■ **Exercise details**
All that should be output is the block of lines below from the line with "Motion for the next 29" to the line with "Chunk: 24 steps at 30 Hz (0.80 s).", both included, exactly as written.

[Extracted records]
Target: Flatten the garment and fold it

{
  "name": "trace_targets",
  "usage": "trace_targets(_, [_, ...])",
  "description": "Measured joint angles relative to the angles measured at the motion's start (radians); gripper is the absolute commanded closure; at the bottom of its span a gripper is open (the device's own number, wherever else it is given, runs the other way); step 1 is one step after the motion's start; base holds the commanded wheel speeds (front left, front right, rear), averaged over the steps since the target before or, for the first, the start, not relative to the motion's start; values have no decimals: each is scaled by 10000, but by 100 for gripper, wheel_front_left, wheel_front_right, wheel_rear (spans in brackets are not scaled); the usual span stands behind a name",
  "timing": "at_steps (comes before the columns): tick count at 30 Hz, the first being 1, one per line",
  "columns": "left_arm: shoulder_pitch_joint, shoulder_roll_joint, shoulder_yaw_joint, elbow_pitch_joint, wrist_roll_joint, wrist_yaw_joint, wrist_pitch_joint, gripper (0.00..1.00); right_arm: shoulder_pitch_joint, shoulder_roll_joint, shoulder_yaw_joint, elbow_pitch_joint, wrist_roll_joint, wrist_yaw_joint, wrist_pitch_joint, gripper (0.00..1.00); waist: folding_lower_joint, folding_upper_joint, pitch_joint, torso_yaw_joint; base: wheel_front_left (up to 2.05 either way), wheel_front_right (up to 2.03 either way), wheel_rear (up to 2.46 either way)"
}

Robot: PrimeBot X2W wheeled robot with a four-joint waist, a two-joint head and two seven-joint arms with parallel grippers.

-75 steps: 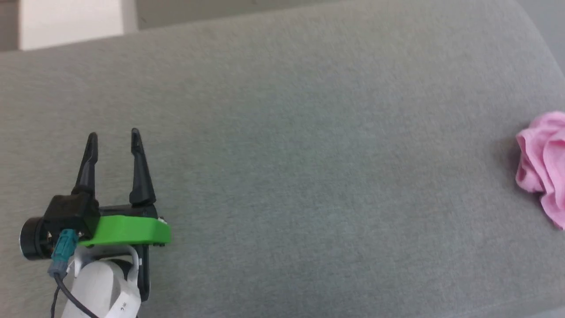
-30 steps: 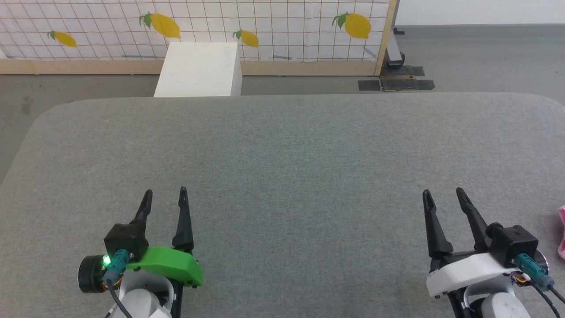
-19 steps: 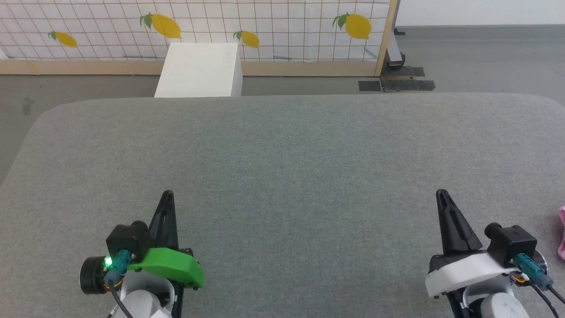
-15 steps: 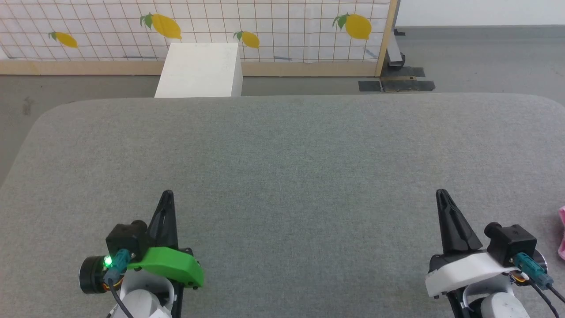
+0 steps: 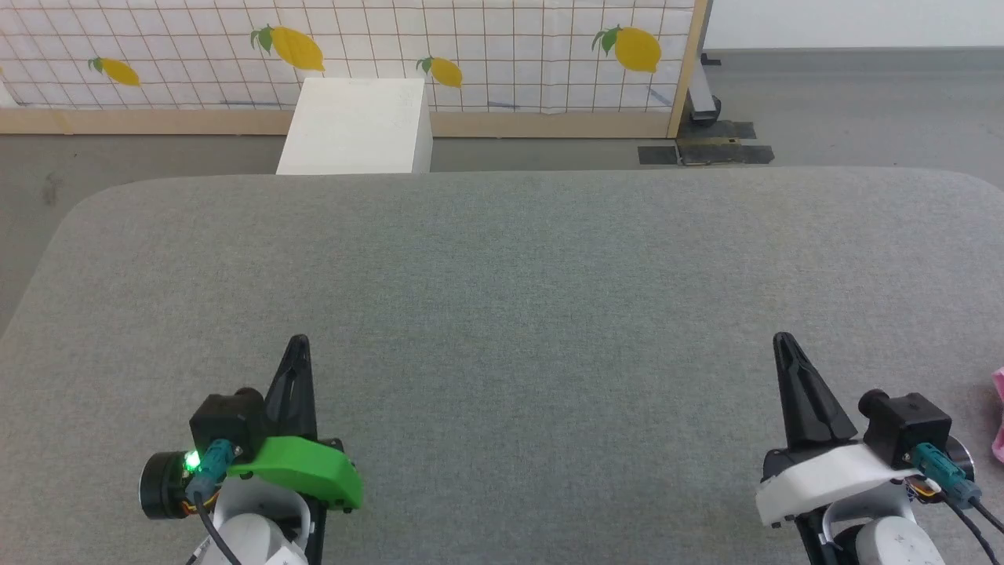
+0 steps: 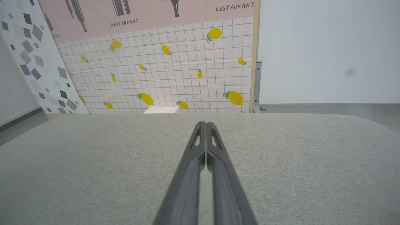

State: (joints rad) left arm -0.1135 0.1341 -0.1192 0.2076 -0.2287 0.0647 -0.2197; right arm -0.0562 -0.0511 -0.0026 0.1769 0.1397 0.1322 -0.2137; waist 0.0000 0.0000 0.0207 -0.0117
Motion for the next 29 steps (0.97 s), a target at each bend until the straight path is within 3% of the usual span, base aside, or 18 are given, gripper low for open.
trace_targets(29, [299, -178, 311, -556, 608, -167, 604, 100, 73, 0, 2, -451, -320, 0, 571, 100, 0, 0, -57, 32, 0, 0, 0])
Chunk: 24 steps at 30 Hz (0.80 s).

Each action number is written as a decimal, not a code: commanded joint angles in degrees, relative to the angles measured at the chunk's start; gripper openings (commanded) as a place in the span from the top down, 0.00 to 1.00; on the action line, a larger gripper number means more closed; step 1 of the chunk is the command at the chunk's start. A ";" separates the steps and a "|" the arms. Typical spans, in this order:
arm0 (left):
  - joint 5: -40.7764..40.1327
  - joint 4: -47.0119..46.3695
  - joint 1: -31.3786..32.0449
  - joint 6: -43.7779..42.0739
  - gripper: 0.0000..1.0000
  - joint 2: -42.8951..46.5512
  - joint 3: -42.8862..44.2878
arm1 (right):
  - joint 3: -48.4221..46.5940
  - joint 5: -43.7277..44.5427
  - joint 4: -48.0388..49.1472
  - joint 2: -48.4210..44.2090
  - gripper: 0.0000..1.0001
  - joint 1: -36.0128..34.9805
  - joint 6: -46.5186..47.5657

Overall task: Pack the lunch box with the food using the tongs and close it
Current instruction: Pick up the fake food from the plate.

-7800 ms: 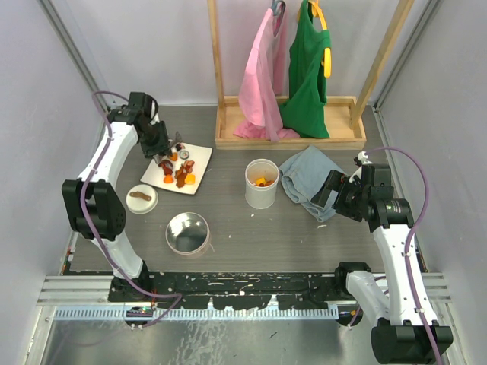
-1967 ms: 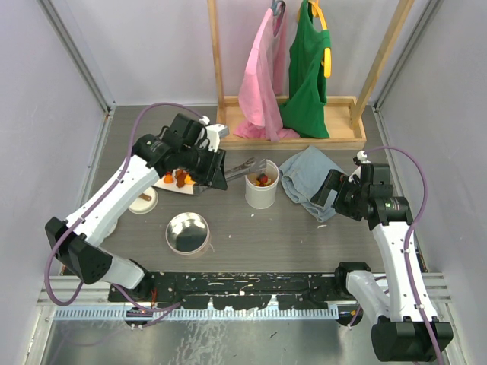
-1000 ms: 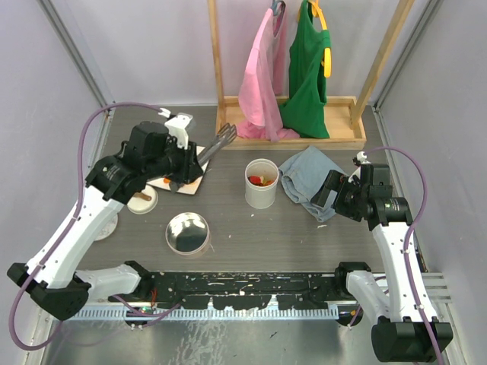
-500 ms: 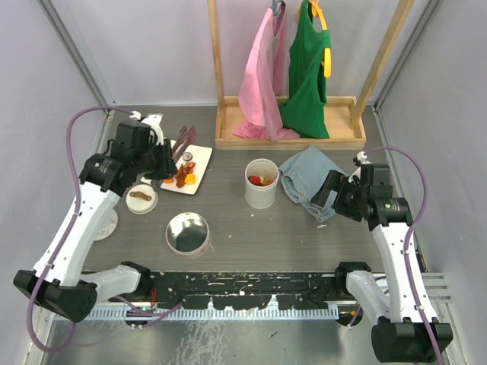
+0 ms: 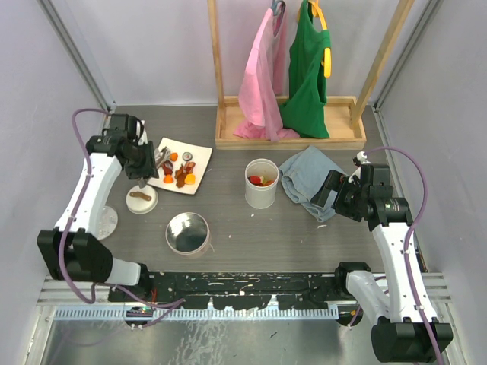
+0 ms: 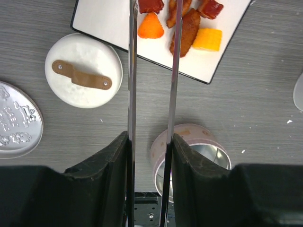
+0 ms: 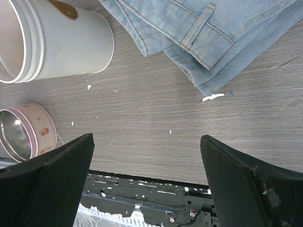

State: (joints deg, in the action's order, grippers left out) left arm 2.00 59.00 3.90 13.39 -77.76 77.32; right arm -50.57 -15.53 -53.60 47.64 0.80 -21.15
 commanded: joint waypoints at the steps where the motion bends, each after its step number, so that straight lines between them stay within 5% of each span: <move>1: 1.10 -0.46 -1.54 -3.61 0.62 -3.75 4.91 | -2.60 -0.56 1.75 -0.42 0.01 -0.27 0.65; 24: -4.26 -1.63 -2.41 -10.77 0.60 -17.48 14.20 | -1.69 0.68 1.84 -0.85 0.00 -0.27 0.54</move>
State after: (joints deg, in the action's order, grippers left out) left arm -0.45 58.61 1.91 4.97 -94.37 89.73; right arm -51.20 -15.49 -53.60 47.59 0.80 -20.97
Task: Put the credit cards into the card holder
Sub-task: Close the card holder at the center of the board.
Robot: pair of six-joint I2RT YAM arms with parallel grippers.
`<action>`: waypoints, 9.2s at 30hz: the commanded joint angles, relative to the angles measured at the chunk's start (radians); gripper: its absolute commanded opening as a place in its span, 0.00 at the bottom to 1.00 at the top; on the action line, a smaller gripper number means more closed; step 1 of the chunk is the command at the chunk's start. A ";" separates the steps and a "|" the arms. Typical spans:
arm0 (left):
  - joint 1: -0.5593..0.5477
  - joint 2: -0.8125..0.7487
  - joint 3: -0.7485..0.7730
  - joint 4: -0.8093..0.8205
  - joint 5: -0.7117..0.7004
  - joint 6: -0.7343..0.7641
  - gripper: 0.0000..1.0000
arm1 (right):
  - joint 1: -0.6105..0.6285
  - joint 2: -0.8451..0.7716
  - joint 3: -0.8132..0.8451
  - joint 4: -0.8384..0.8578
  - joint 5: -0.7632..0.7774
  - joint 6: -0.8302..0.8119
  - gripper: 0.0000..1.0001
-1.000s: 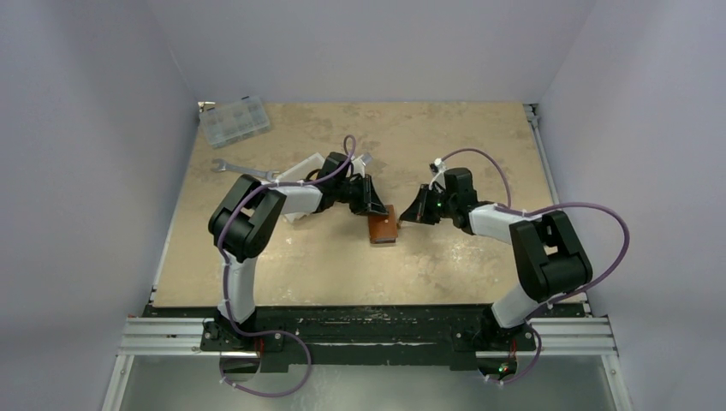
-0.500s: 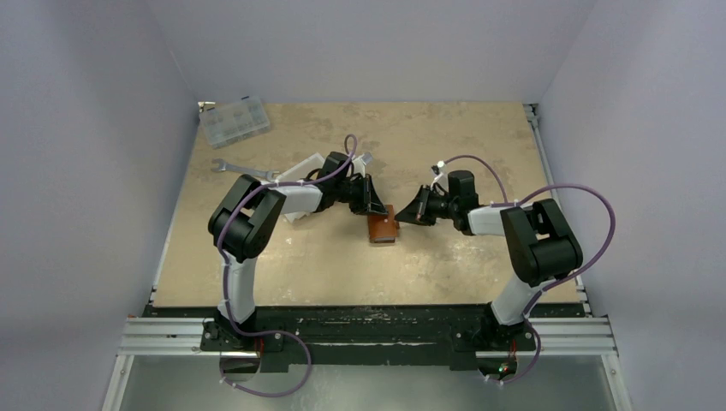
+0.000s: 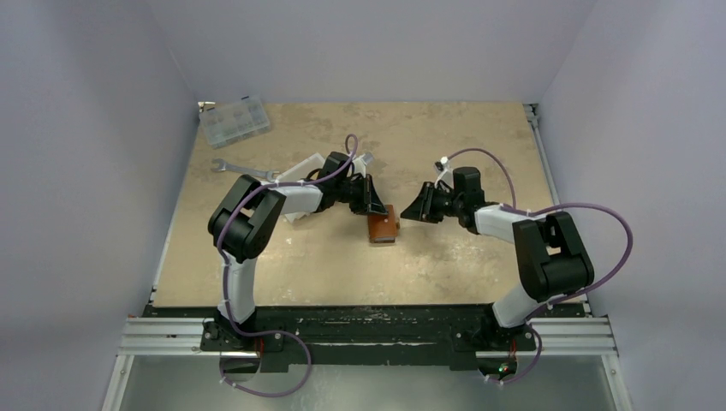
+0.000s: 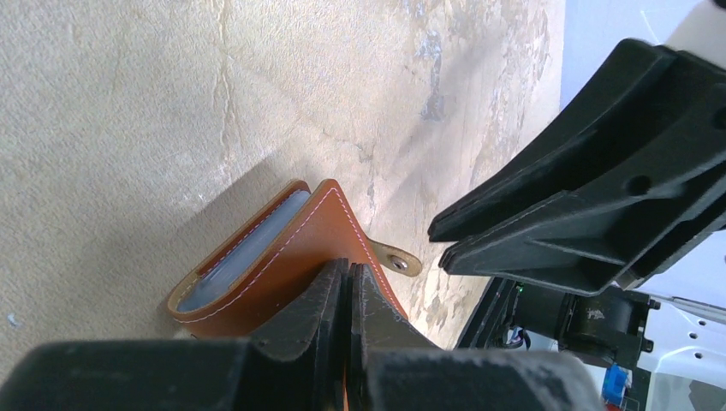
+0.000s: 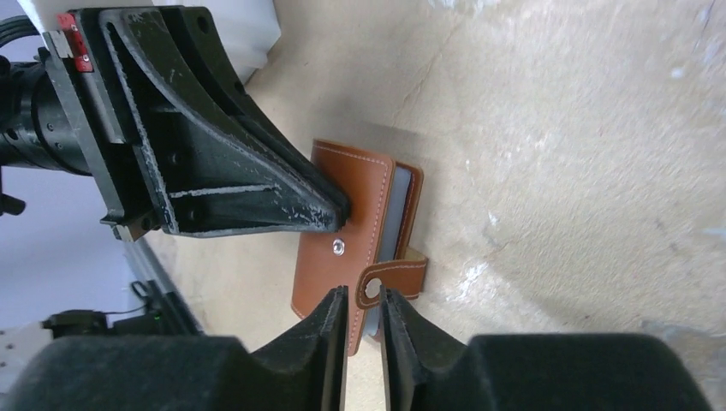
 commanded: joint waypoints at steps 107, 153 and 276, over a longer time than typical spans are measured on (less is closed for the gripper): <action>-0.029 0.029 -0.009 -0.145 -0.136 0.151 0.00 | 0.168 0.028 0.268 -0.405 0.287 -0.233 0.43; -0.030 0.033 -0.014 -0.146 -0.125 0.152 0.00 | 0.095 0.063 0.181 -0.252 0.099 -0.136 0.07; 0.000 -0.008 0.002 -0.047 -0.061 0.045 0.00 | 0.250 0.087 0.374 -0.540 0.391 -0.254 0.36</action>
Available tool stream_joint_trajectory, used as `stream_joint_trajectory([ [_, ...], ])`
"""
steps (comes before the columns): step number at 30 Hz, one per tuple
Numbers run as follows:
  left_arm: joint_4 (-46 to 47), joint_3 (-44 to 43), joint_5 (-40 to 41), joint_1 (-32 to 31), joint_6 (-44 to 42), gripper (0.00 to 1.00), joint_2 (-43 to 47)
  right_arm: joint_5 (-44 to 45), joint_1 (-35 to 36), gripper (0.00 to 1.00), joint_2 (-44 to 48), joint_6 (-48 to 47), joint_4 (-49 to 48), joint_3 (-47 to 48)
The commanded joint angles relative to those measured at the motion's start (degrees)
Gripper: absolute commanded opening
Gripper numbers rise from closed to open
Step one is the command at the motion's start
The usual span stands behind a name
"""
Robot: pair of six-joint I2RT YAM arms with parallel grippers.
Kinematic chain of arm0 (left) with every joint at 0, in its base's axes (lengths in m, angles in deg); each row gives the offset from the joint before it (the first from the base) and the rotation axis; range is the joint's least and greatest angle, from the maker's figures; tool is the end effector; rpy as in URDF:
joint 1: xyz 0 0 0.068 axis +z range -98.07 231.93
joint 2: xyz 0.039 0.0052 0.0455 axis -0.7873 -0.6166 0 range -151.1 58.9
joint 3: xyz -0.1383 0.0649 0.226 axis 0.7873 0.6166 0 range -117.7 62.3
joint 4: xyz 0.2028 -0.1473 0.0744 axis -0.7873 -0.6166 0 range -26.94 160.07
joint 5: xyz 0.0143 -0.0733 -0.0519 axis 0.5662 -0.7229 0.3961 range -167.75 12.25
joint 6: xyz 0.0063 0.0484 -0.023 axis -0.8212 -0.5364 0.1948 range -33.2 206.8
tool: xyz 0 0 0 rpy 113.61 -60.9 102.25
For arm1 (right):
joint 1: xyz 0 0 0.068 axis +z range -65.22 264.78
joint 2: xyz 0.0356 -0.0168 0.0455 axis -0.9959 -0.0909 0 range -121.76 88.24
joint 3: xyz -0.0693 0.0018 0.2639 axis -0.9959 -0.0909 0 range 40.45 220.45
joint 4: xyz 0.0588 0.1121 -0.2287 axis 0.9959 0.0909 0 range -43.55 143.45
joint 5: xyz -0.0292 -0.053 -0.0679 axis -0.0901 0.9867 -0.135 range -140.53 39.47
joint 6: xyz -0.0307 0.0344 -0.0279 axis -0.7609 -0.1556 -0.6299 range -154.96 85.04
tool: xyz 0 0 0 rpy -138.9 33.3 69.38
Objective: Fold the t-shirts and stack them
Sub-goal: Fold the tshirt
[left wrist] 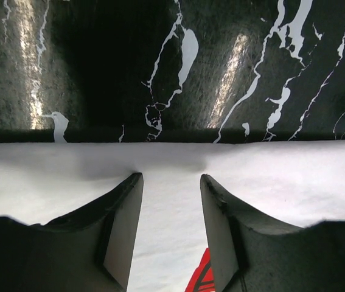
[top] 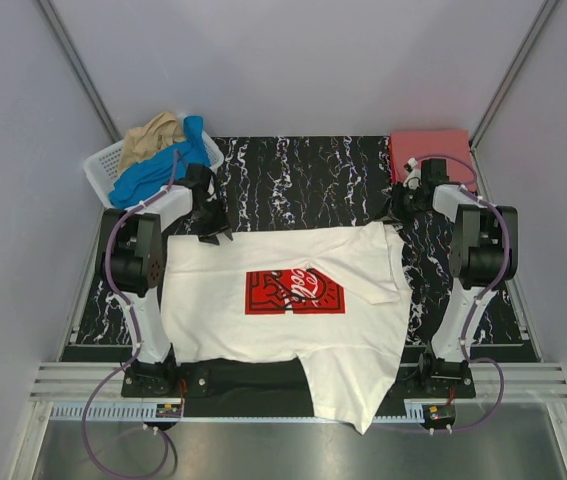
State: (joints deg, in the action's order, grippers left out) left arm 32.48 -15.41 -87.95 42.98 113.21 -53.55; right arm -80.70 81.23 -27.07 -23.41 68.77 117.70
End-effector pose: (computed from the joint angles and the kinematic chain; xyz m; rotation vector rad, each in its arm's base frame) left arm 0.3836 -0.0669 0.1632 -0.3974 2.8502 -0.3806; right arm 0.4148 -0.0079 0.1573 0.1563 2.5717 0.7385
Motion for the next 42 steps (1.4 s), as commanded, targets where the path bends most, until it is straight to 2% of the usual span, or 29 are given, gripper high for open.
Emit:
stream_joint_trajectory([
  [1,1.46,-2.01,2.81,0.16,0.39,0.49,-1.37,-1.04,-0.4,0.24,1.39,-0.22,-0.62,1.68],
  [3,1.28,-1.74,3.95,0.16,0.22,0.49,-1.46,0.46,-0.75,0.11,3.41,0.75,-0.62,0.62],
  [6,1.28,-1.92,3.61,0.16,0.39,0.49,-2.16,4.93,-1.02,0.0,7.19,3.73,0.17,-0.78],
  [10,1.2,-2.44,3.51,0.16,0.39,0.49,-2.69,7.05,-1.02,0.0,9.92,8.3,2.54,-4.46],
  [14,1.2,-2.8,3.69,0.16,0.57,0.49,-3.05,13.73,-1.02,0.0,10.63,9.19,2.99,-8.43],
  [20,1.2,-2.89,3.61,0.16,0.57,0.49,-3.13,17.25,-1.11,0.13,11.68,12.61,0.71,-12.73],
  [22,1.2,-2.71,3.52,0.16,0.57,0.49,-2.78,18.83,-1.11,0.13,12.65,13.76,-0.26,-14.4],
  [27,1.11,-2.44,4.22,0.16,0.31,0.5,-2.34,20.77,-1.02,0.01,11.78,14.2,-0.62,-15.03],
  [33,0.85,-2.44,3.17,0.16,0.22,0.51,-0.85,19.8,-1.11,0.27,12.11,15.6,2.01,-13.19],
  [37,0.58,-2.79,3.16,-0.1,0.04,0.52,3.28,22.78,-1.02,0.34,16.25,16.83,7.81,-9.67],
  [42,0.05,-4.99,2.82,-1.77,0.04,0.53,6.88,22.62,-0.93,0.32,19.59,19.64,10.02,-6.6],
])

■ **Solution**
Motion for the next 29 steps (0.97 s), a target at each bend until the straight path is within 3% of the usual span, base aside, or 18 are given, gripper low for open.
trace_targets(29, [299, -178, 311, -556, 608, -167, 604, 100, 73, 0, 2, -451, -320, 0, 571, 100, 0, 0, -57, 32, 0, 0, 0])
Chunk: 24 steps at 30 Hz (0.80 s).

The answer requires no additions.